Cartoon model showing activities proposed for activation via DNA melting. Dark shading indicates activities primarily in ς⁵⁴. These activities include duplex (double-stranded DNA) binding at nucleotides −24 and −12 and fork junction binding. The −7 to −11 single-strand binding activity is seen only after activation. Light shading indicates single-strand binding activities contributed by RNA polymerase holoenzyme. The solid circle represents the −11 connector nucleotide that inhibits the spread of unactivated melting when unpaired. (Top) Prior to activation, the holoenzyme is stabilized on the DNA using primary interactions at nucleotide −24. The unactivated complex includes a form shown here in which a molecular structure near −12 contributes to binding and prevents the spread of early DNA melting to downstream positions.

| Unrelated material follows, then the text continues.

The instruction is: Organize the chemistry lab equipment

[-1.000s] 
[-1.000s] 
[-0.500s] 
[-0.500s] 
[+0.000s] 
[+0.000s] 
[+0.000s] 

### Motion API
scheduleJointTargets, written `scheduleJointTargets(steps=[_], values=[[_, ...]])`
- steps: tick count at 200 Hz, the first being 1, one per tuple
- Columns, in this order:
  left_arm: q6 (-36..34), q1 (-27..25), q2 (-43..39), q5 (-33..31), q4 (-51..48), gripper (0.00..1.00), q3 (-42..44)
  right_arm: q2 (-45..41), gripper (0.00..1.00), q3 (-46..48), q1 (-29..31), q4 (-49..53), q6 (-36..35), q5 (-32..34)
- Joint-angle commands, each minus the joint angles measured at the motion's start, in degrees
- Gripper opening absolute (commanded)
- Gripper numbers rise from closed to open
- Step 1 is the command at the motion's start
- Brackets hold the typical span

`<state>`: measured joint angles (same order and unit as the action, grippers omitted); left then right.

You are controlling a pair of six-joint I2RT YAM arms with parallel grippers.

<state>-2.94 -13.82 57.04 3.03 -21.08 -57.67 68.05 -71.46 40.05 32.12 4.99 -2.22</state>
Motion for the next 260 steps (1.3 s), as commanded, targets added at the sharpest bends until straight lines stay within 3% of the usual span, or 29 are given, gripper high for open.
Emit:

The N terminus and the fork junction connector position −11 (solid circle) are key determinants in locking the system in a closed state. Deregulated bypass mutations destroy this ς⁵⁴-DNA structure at −11 and allow partial engagement of the downstream single-strand binding activities; these are shown downstream of −12 and above and below the DNA in an unengaged state. (Bottom) Upon activation, ATP triggers conformational changes in ς⁵⁴ at the fork junction that involve the ς⁵⁴ N terminus. The upstream nontemplate strand binding activity is exposed, and interactions through the connector can now be established. The single-strand DNA-binding activities stabilize the spread of melting.